**Assignment**. Output all of the records word for word and drop the images.

Stored data entries:
----------

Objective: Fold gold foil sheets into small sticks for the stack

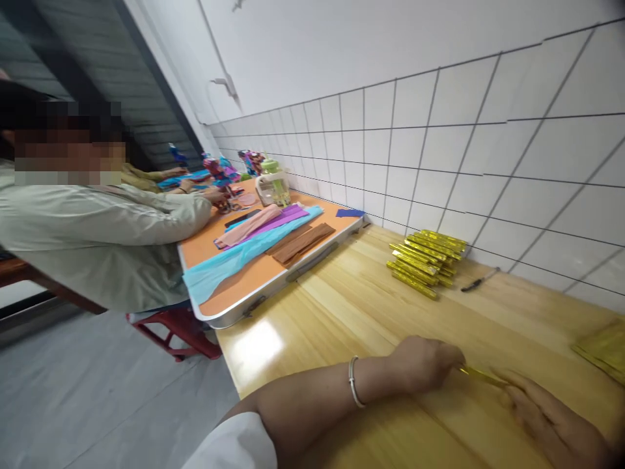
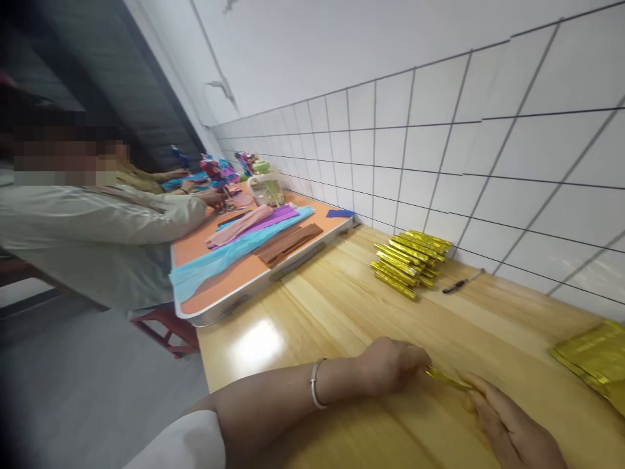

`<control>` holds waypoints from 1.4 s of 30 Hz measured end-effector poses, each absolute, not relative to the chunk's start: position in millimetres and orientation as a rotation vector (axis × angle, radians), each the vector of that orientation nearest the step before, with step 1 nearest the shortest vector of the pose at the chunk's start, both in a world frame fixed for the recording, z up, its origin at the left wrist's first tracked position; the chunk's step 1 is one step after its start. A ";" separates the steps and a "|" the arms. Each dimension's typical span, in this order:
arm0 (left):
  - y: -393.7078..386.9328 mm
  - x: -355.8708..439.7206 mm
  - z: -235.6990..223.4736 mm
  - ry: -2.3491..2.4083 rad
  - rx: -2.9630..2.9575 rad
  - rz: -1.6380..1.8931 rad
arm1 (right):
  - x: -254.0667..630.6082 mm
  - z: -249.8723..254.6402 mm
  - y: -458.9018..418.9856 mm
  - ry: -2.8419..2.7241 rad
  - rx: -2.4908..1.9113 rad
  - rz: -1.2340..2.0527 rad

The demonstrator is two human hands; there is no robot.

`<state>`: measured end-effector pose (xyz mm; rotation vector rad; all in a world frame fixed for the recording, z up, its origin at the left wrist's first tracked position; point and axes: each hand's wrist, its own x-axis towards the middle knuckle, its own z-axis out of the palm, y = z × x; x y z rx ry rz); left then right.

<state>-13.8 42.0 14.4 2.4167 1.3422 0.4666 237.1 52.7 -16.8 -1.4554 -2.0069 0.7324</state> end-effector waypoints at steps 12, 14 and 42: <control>46.4 -11.9 4.6 1.218 2.034 0.712 | 209.7 18.6 45.3 -1.685 -1.372 1.238; 46.0 -10.5 8.9 1.097 1.790 0.784 | 204.9 23.4 47.4 -1.607 -1.302 1.309; 64.8 39.1 15.5 0.705 1.449 0.831 | 205.4 19.2 63.0 -1.467 -1.182 1.186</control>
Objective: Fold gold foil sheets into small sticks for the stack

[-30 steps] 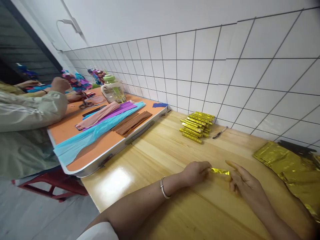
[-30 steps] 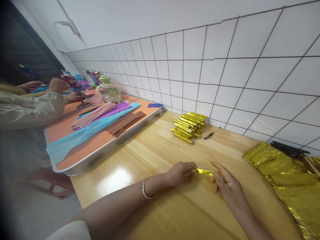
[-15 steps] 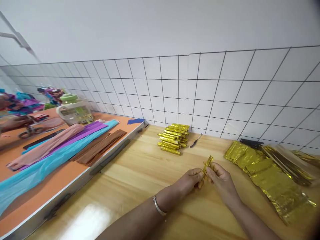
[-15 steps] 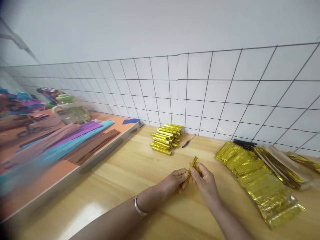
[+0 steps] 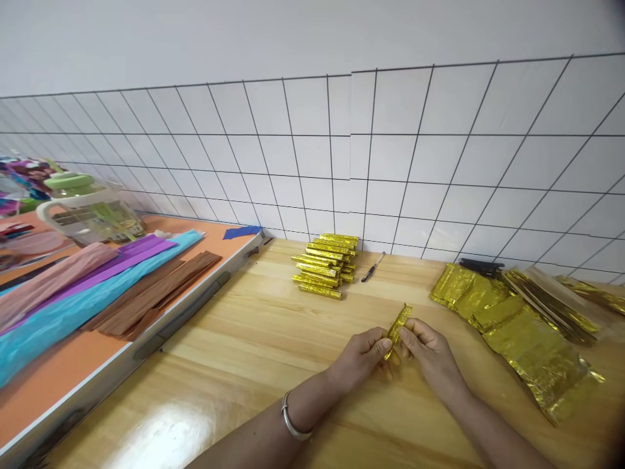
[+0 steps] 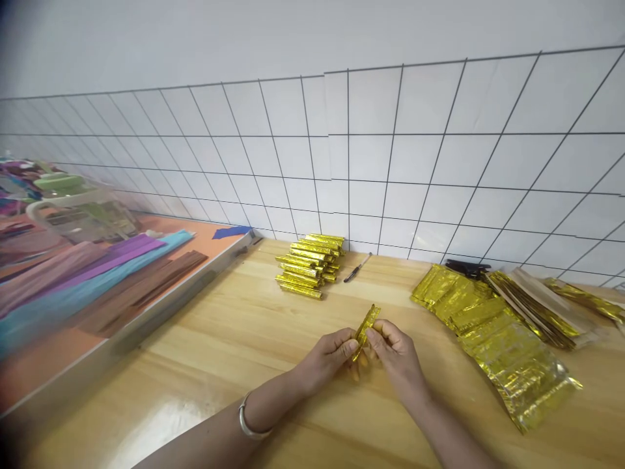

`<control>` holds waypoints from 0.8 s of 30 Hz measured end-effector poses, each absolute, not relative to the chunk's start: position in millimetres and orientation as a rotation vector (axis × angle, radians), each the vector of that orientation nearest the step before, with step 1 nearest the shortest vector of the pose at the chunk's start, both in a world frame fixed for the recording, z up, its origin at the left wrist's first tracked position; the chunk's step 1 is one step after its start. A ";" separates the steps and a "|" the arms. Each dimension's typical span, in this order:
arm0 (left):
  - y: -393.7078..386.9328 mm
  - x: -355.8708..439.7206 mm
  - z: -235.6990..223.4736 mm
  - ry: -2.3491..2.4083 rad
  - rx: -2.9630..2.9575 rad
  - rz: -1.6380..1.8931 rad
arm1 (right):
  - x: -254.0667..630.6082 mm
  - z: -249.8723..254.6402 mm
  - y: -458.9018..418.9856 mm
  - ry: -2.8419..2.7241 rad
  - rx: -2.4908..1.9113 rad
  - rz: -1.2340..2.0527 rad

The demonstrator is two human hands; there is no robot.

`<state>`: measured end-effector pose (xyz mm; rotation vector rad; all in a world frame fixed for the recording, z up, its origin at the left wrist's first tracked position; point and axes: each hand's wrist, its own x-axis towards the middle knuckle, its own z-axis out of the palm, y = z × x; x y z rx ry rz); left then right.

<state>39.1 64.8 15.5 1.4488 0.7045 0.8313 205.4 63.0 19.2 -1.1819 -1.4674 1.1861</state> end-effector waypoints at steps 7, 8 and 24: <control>62.0 44.1 5.2 0.821 1.419 0.750 | 202.8 12.5 60.1 -1.394 -1.203 1.224; 61.2 44.6 2.8 0.869 1.459 0.756 | 201.4 11.7 59.6 -1.381 -1.202 1.221; 60.7 44.3 7.5 0.623 1.142 0.837 | 202.2 25.3 56.9 -1.361 -1.092 1.280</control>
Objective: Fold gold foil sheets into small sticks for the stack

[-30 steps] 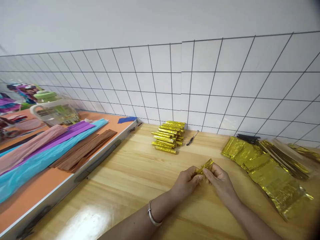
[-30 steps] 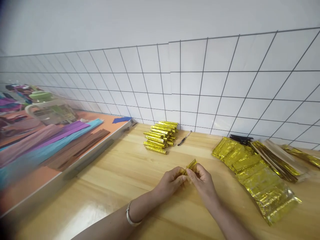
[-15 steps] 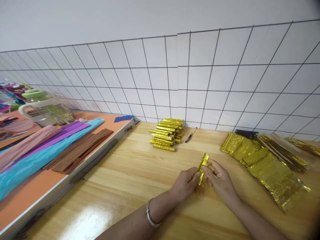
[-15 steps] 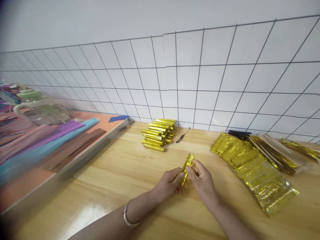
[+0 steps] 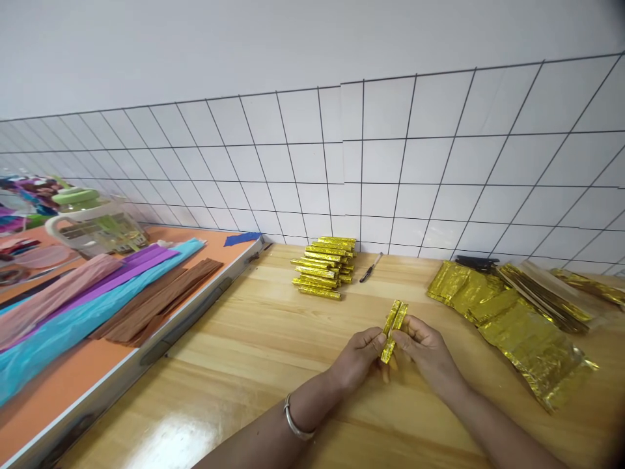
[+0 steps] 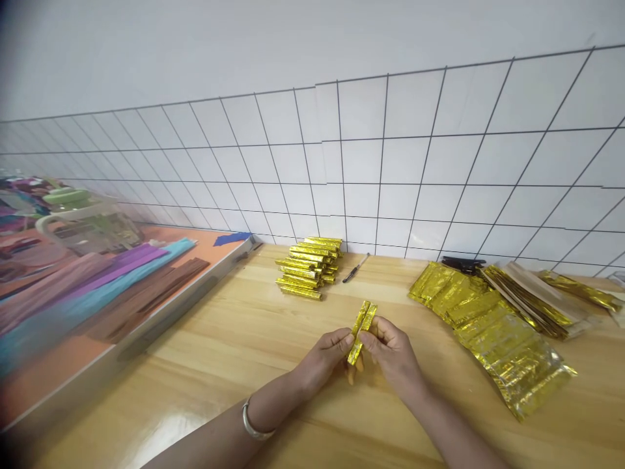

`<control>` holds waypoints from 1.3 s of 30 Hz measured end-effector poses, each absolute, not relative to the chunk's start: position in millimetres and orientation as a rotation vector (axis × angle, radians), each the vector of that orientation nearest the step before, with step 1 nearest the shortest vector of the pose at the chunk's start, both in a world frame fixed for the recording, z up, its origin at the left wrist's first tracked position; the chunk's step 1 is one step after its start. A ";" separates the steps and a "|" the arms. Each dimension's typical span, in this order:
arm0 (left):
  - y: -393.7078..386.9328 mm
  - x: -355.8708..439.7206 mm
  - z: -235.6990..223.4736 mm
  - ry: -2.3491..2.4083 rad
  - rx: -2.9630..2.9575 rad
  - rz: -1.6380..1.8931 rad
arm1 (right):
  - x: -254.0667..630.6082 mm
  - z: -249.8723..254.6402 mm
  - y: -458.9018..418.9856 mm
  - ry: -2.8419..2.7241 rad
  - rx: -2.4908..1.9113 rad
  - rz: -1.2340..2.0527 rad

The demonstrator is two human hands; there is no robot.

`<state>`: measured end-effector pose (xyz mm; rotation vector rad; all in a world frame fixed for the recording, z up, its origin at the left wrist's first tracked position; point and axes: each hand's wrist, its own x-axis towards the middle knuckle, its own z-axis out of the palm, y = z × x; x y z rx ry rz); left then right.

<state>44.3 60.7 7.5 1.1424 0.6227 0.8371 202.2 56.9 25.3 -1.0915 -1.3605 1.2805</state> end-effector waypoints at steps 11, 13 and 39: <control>58.1 47.4 6.2 0.683 1.311 0.899 | 203.7 20.6 56.0 -1.397 -1.092 1.282; 58.4 49.0 0.5 0.746 1.323 0.925 | 200.9 17.1 55.3 -1.399 -1.129 1.246; 66.7 39.5 0.6 1.045 1.736 1.213 | 202.8 10.4 54.1 -1.693 -1.181 0.994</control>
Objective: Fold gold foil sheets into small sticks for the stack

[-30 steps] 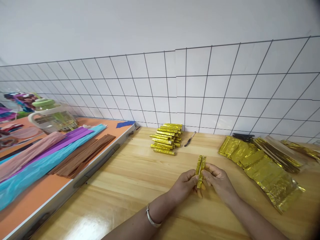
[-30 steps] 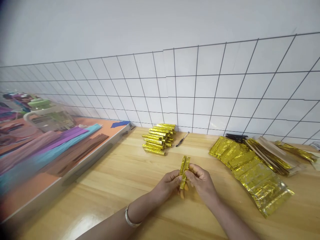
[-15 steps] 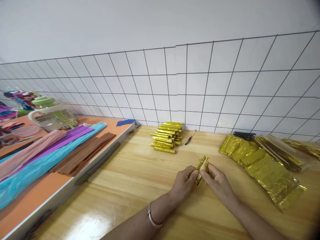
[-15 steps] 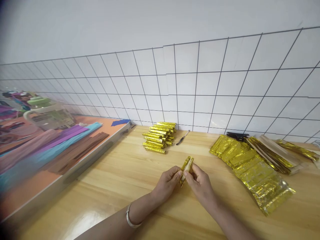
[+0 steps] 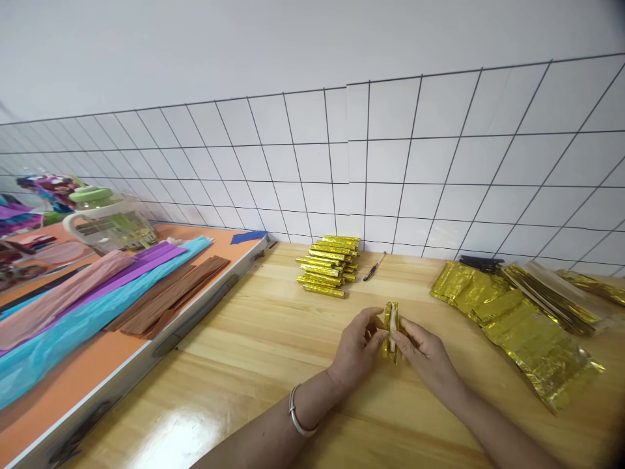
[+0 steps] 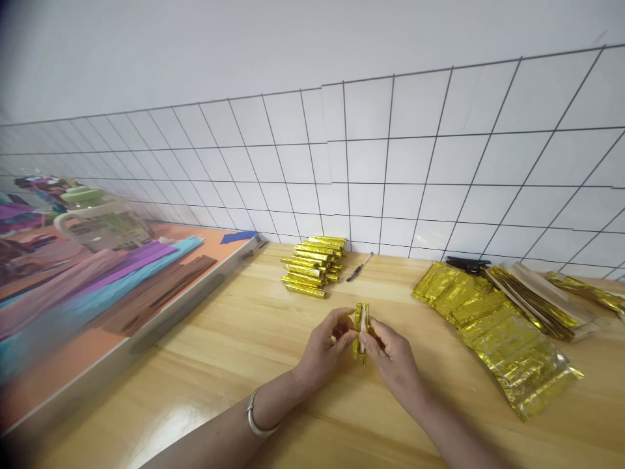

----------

**Solution for this problem**.
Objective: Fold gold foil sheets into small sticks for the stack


`<control>` holds waypoints from 1.4 s of 30 Hz measured end-effector poses, each absolute, not relative to the chunk's start: position in millimetres and orientation as a rotation vector (axis × angle, radians), each the vector of that orientation nearest the step before, with step 1 nearest the shortest vector of the pose at the chunk's start, both in a world frame fixed for the recording, z up, its origin at the left wrist's first tracked position; the chunk's step 1 is one step after its start. A ";" separates the steps and a "|" the arms. Each dimension's typical span, in this order:
arm0 (left):
  - y: -393.7078..386.9328 mm
  - x: -355.8708..439.7206 mm
  - z: -235.6990..223.4736 mm
  - ry: -2.3491..2.4083 rad
  - rx: -2.9630..2.9575 rad
  - rz: -1.6380..1.8931 rad
arm1 (right):
  - x: -254.0667..630.6082 mm
  - z: -249.8723..254.6402 mm
  - y: -458.9018..418.9856 mm
  - ry: -2.8419..2.7241 rad
  - rx: -2.4908..1.9113 rad
  - rz: -1.2340..2.0527 rad

The demonstrator is two human hands; there is no robot.

`<state>`: measured end-effector pose (xyz mm; rotation vector rad; all in a world frame fixed for the recording, z up, its origin at the left wrist's first tracked position; point and axes: each hand's wrist, its own x-axis towards the middle knuckle, its own z-axis out of the palm, y = z × x; x y z rx ry rz); left then right.

<state>-13.8 42.0 14.4 2.4167 1.3422 0.4666 237.1 52.7 -16.8 -1.4554 -2.0069 0.7324</state> end-effector waypoints at steps 12, 14 and 42: <control>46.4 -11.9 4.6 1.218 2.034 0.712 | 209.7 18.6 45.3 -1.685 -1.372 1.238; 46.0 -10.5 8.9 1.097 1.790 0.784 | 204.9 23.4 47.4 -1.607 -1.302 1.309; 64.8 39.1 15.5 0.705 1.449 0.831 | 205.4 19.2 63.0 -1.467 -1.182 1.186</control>
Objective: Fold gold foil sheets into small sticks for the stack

[-30 steps] 
[-30 steps] 
[-15 steps] 
[-15 steps] 
[+0 steps] 
[+0 steps] 

`<control>` holds waypoints from 0.8 s of 30 Hz measured end-effector poses, each absolute, not relative to the chunk's start: position in millimetres and orientation as a rotation vector (axis × angle, radians), each the vector of that orientation nearest the step before, with step 1 nearest the shortest vector of the pose at the chunk's start, both in a world frame fixed for the recording, z up, its origin at the left wrist's first tracked position; the chunk's step 1 is one step after its start. A ";" separates the steps and a "|" the arms. Each dimension's typical span, in this order:
arm0 (left):
  - y: -393.7078..386.9328 mm
  - x: -355.8708..439.7206 mm
  - z: -235.6990..223.4736 mm
  - ry: -2.3491..2.4083 rad
  - rx: -2.9630..2.9575 rad
  - rz: -1.6380..1.8931 rad
arm1 (right):
  - x: -254.0667..630.6082 mm
  - z: -249.8723..254.6402 mm
  - y: -458.9018..418.9856 mm
  - ry: -2.8419..2.7241 rad
  - rx: -2.4908..1.9113 rad
  - rz: -1.2340..2.0527 rad

The demonstrator is two human hands; there is no robot.

`<state>`: measured end-effector pose (xyz mm; rotation vector rad; all in a world frame fixed for the recording, z up, its origin at the left wrist's first tracked position; point and axes: each hand's wrist, its own x-axis towards the middle knuckle, its own z-axis out of the palm, y = z × x; x y z rx ry rz); left then right.

<state>39.1 64.8 15.5 1.4488 0.7045 0.8313 205.4 63.0 19.2 -1.1819 -1.4674 1.1861</state> end-effector waypoints at steps 7, 8 and 24: <control>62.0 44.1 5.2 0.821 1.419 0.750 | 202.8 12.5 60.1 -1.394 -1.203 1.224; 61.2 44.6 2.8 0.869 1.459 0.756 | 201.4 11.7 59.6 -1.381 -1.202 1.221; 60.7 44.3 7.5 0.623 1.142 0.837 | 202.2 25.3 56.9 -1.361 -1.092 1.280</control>
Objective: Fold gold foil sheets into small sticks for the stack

[-30 steps] 
[-30 steps] 
[-15 steps] 
[-15 steps] 
[+0 steps] 
[+0 steps] 

`<control>` holds waypoints from 1.3 s of 30 Hz measured end-effector poses, each absolute, not relative to the chunk's start: position in millimetres and orientation as a rotation vector (axis × angle, radians), each the vector of that orientation nearest the step before, with step 1 nearest the shortest vector of the pose at the chunk's start, both in a world frame fixed for the recording, z up, its origin at the left wrist's first tracked position; the chunk's step 1 is one step after its start. A ";" separates the steps and a "|" the arms. Each dimension's typical span, in this order:
arm0 (left):
  - y: -393.7078..386.9328 mm
  - x: -355.8708..439.7206 mm
  - z: -235.6990..223.4736 mm
  - ry: -2.3491..2.4083 rad
  - rx: -2.9630..2.9575 rad
  - rz: -1.6380..1.8931 rad
arm1 (right):
  - x: -254.0667..630.6082 mm
  - z: -249.8723..254.6402 mm
  - y: -458.9018..418.9856 mm
  - ry: -2.8419..2.7241 rad
  - rx: -2.4908..1.9113 rad
  - rz: -1.2340..2.0527 rad

The demonstrator is two human hands; there is no robot.

`<state>`: measured end-effector pose (xyz mm; rotation vector rad; all in a world frame fixed for the recording, z up, its origin at the left wrist's first tracked position; point and axes: each hand's wrist, its own x-axis towards the middle knuckle, its own z-axis out of the palm, y = z × x; x y z rx ry rz); left then right.

<state>44.3 60.7 7.5 1.1424 0.6227 0.8371 202.2 56.9 25.3 -1.0915 -1.3605 1.2805</state> end-effector waypoints at steps 11, 13 and 39: <control>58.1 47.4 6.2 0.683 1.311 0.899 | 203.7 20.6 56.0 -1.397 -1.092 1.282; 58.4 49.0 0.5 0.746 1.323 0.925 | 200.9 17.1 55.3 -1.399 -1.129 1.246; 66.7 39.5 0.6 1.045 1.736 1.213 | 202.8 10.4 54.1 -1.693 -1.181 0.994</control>
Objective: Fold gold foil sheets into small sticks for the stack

[-30 steps] 
[-30 steps] 
[-15 steps] 
[-15 steps] 
[+0 steps] 
[+0 steps] 

Work on this exercise is now finished.